Tea Leaf Green is a band of San Francisco prog-rockers -- wait, come back, it's not quite that bad -- who've been steeping for more than a decade in a blend of jam-band ramble-craft and breezy pop melody. They've also consistently upped their game from album to album, shed show to shed show. As jam bands go, they're one of the ones you want to see.
In 2007, the band swapped bassists and picked a winner. Reed Mathis (far right in the photo above) had cut himself loose from the renowned Jacob Fred Jazz Odyssey over some creative differences, and he wound up jamming with TLG at a Colorado festival. Some support gigs turned into a job, and by the last TLG album, "Radio Tragedy!," Mathis was well-integrated and contributing beautiful folk ballads like "My Oklahoma Home."
I welcome any opportunity to go on about Mathis, because I've never seen him play when he didn't completely jelly my brain. He's a bassist, but he's not a bass player. He doesn't merely keep the groove locked in. He's a wild, free-form, thick-stringed guitar player, equal parts Stravinsky and Hendrix. And a helluva nice guy, to boot.
TEA LEAF GREEN
with Tumbleweed Wanderers
• 9 p.m. Feb. 23
• Lincoln Hall, 2424 N. Lincoln
• Tickets: $17 advance, $20 door; (773) 525-2508; lincolnhallchicago.com
Just a snatch from a recent conversation -- Mathis on the phone this week as the band headed toward Chicago -- about keeping his jazz roots, FOMO and the spiritual path of improvisation:
Q: Did you think about a post-Jacob Fred solo career?
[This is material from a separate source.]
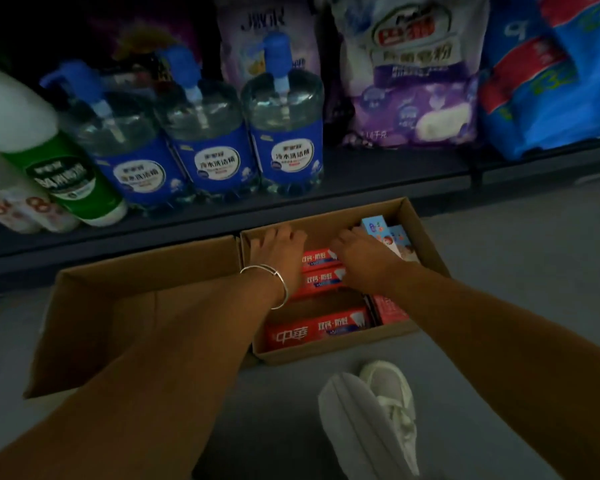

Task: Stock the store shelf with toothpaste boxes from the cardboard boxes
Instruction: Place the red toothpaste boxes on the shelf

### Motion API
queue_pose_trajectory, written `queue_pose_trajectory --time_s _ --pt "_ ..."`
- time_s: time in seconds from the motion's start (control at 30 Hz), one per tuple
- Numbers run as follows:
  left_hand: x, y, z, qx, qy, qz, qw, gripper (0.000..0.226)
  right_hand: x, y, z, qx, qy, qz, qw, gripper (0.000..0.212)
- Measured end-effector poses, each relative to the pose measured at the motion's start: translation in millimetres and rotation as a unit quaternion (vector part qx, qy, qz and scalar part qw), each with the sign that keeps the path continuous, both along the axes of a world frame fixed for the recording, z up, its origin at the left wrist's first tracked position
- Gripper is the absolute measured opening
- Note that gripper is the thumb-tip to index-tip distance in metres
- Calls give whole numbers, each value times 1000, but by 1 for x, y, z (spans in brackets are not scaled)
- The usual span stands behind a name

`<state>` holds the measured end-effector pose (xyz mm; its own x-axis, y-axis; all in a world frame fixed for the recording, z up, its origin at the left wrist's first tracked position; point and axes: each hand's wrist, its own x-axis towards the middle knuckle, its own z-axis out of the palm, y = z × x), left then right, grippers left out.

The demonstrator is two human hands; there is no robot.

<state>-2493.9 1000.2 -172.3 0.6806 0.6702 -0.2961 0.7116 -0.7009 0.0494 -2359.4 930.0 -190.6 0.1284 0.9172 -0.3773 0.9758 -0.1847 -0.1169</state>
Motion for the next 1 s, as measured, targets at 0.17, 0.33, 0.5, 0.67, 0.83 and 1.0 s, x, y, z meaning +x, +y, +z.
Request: queue_pose_trajectory --time_s 0.17,0.33,0.5,0.67,0.83,1.0 --pt "3 13 -48 -38 17 7 999 62 0 14 -51 -29 12 11 999 60" --pt "6 27 -80 -61 40 3 997 62 -1 31 -86 -67 -10 26 997 57" --pt "15 39 -103 -75 64 -6 995 61 1 44 -112 -108 -8 -6 994 56" --pt "19 48 -117 -73 65 0 995 60 -2 52 -123 -106 -24 -19 994 48" --pt "22 53 -122 -67 58 4 996 60 -1 55 -120 -110 -45 3 993 45" --pt "24 56 -125 -59 53 -4 997 64 -5 52 -118 -129 -23 -2 991 43"
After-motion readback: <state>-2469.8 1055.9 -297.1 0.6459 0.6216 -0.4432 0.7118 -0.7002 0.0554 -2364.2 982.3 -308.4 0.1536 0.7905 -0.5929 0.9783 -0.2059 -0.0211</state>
Mathis: Not really, because for me the most important thing is to be part of a musical collective, like a gang. I don't want to be a sideman or an accompanist, which the bassist is usually expected to be. I want to be free to play my instrument exactly as I am in the moment at all times. Which is selfish, but that's OK. TLG is a safe place to improvise. They don't expect anything from the bass, nothing specific. They also don't expect me to play a song the same way twice. They love surprises, which is the cornerstone of my playing.
Q: Are you jam or jazz?
Mathis: A lot of the old Fred fans haven't checked out TLG. They think that's what's happened to me, that I'm in some mediocre jam band playing white boy funk in the back. People say, "Do you miss playing jazz?" The answer is I still am. Every note I play is jazz.
Q: Where does improv fit into our very neat and archived digital world?
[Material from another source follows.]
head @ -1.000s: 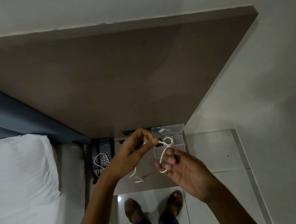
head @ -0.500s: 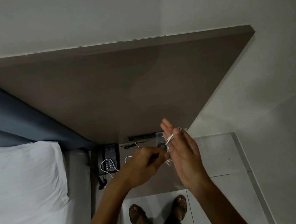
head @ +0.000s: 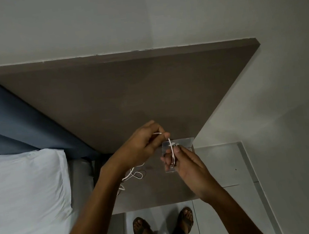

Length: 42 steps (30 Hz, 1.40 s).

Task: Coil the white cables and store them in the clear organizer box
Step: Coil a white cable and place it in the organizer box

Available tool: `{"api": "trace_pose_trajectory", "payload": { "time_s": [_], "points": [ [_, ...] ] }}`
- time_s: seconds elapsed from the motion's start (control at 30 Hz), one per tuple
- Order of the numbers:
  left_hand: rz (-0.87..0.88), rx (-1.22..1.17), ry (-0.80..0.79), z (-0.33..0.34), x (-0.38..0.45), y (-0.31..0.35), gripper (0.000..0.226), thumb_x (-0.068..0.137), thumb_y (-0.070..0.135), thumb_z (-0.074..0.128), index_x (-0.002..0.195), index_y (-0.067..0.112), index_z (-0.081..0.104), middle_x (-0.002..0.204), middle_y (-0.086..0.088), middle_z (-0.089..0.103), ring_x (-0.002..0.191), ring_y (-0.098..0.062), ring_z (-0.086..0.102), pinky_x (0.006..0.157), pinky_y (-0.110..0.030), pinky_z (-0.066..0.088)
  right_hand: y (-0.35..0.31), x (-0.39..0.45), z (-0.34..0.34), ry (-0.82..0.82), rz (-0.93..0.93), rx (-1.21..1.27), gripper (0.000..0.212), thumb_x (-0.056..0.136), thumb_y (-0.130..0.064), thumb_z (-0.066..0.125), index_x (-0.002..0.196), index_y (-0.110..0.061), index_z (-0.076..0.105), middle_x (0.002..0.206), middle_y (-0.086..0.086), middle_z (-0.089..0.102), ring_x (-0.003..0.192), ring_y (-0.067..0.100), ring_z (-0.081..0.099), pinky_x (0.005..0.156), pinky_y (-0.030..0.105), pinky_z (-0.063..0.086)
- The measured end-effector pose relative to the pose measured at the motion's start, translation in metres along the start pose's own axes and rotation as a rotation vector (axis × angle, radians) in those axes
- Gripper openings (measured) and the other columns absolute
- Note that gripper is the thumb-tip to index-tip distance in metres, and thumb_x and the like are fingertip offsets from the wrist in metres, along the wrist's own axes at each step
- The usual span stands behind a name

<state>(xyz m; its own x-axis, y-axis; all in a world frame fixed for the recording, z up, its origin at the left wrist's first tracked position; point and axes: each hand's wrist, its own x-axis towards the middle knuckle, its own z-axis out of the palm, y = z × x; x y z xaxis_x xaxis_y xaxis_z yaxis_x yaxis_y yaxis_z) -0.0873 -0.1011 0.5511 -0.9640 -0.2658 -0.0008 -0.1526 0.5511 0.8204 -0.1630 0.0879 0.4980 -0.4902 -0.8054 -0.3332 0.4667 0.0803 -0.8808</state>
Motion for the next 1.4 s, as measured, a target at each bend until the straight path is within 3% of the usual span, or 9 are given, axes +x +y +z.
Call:
{"api": "trace_pose_trajectory", "payload": {
  "time_s": [0.07,0.2,0.37,0.53,0.7,0.8,1.13,1.27,1.4],
  "points": [
    [-0.040,-0.095,0.030,0.007,-0.002,-0.006,0.020,0.106,0.021,0.064,0.097,0.004,0.070,0.094,-0.018,0.064,0.084,-0.027,0.064,0.081,-0.047,0.053,-0.008,-0.001,0.001,-0.099,0.114,0.305,0.034,0.110,-0.024,0.048,0.117,0.002,0.068,0.081,0.009,0.067,0.077,0.019,0.070,0.122,0.050,0.044],
    [-0.172,-0.390,0.109,0.029,-0.013,-0.013,0.029,0.108,0.017,0.059,0.090,-0.005,0.061,0.077,-0.028,0.055,0.075,-0.024,0.047,0.070,-0.046,0.043,-0.030,-0.001,0.007,-0.195,0.120,0.758,0.010,0.104,-0.003,0.060,0.109,0.004,0.066,0.082,0.013,0.068,0.072,0.021,0.070,0.113,0.044,0.053],
    [-0.236,-0.337,0.120,0.057,-0.038,-0.003,0.030,0.112,0.015,0.049,0.085,0.014,0.062,0.063,0.020,0.056,0.061,0.003,0.048,0.065,-0.017,0.041,-0.044,0.013,0.011,-0.015,0.061,1.013,0.028,0.108,-0.014,0.053,0.127,0.000,0.067,0.127,0.021,0.073,0.122,0.030,0.072,0.114,0.053,0.051],
    [-0.171,-0.156,-0.065,0.053,-0.050,0.009,0.029,0.112,0.025,0.049,0.102,0.007,0.070,0.068,0.003,0.055,0.057,0.000,0.049,0.059,-0.015,0.039,-0.040,0.018,0.016,0.129,-0.104,0.159,0.041,0.115,-0.036,0.031,0.137,-0.033,0.066,0.150,-0.014,0.063,0.151,0.011,0.045,0.130,0.040,0.022],
    [-0.124,-0.174,-0.066,0.026,-0.044,0.013,0.022,0.111,0.022,0.056,0.094,0.016,0.070,0.068,0.025,0.063,0.062,0.009,0.056,0.064,-0.007,0.042,-0.021,0.004,0.006,0.141,-0.179,-0.382,0.038,0.116,-0.034,0.033,0.141,-0.031,0.062,0.139,-0.018,0.068,0.133,-0.006,0.058,0.110,0.018,0.046],
    [-0.115,-0.197,-0.023,0.017,-0.035,0.012,0.025,0.109,0.030,0.059,0.092,0.015,0.070,0.077,0.014,0.066,0.070,0.005,0.061,0.069,-0.012,0.047,-0.017,-0.005,0.004,0.080,0.025,-0.527,0.030,0.113,-0.045,0.037,0.127,-0.039,0.064,0.122,-0.015,0.069,0.121,0.005,0.064,0.101,0.029,0.051],
    [-0.172,-0.466,0.230,0.029,-0.035,0.005,0.033,0.106,0.025,0.064,0.091,-0.003,0.057,0.074,-0.027,0.052,0.071,-0.026,0.049,0.068,-0.043,0.043,-0.040,-0.015,-0.001,-0.265,0.250,0.637,0.029,0.108,-0.013,0.050,0.113,0.008,0.069,0.090,0.016,0.071,0.080,0.021,0.073,0.115,0.046,0.052],
    [-0.181,-0.457,0.300,0.052,-0.040,0.012,0.034,0.110,0.013,0.055,0.077,0.022,0.062,0.069,-0.010,0.053,0.070,-0.018,0.049,0.070,-0.036,0.044,-0.047,-0.012,0.005,-0.180,0.149,0.921,0.037,0.088,0.000,0.080,0.122,0.009,0.068,0.120,0.025,0.071,0.116,0.030,0.073,0.114,0.052,0.052],
    [-0.199,-0.322,0.241,0.067,-0.048,0.019,0.032,0.112,0.014,0.051,0.088,0.002,0.070,0.067,-0.004,0.053,0.061,-0.011,0.046,0.062,-0.030,0.041,-0.052,0.000,0.013,-0.133,0.108,1.023,0.034,0.105,-0.009,0.056,0.138,-0.004,0.051,0.152,0.028,0.057,0.144,0.036,0.056,0.131,0.047,0.029]
  ]
}}
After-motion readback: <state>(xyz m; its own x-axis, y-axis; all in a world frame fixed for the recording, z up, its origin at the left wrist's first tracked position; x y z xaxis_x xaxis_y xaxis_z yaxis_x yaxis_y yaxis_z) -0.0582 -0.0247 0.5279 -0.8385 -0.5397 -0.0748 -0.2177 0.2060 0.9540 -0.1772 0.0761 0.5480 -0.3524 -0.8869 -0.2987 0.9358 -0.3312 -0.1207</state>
Mathis: Improv is not that popular a concept, really -- even in the "jam band" world. A lot of my friends adore Phish. They go see a Phish concert and they'll be like, "They played that song wrong" or "They messed up that song." I'm like, no, they didn't. They did something new with that song. Everyone claims to like improv, but it really bothers us. In actual practice, it's scary. People want to feel like they're in control or in the know -- that's the huge thing for music fans. One writer called it the hipster echo-chamber, writing about Alabama Shakes, saying everyone's in this rush to be hip and into the new hip sh-- and nobody wants to feel like they don't know what's happening. That has real power because that's the reality of our day-to-day life, moment to moment. We'll never have control over our lives, and that's why improv has power. It's surrendering to a lack of control. To me, it's a spiritual duty to face that on a nightly basis. Civilization itself has been a trend of getting further and further from this primal fear, and improv flips that over and gives it the finger. The only time people surrender to that lack of control is when they're in love. Improv is just falling in love over and over, night after night.
Tea Leaf Green has a new album, "In the Wake," due May 14.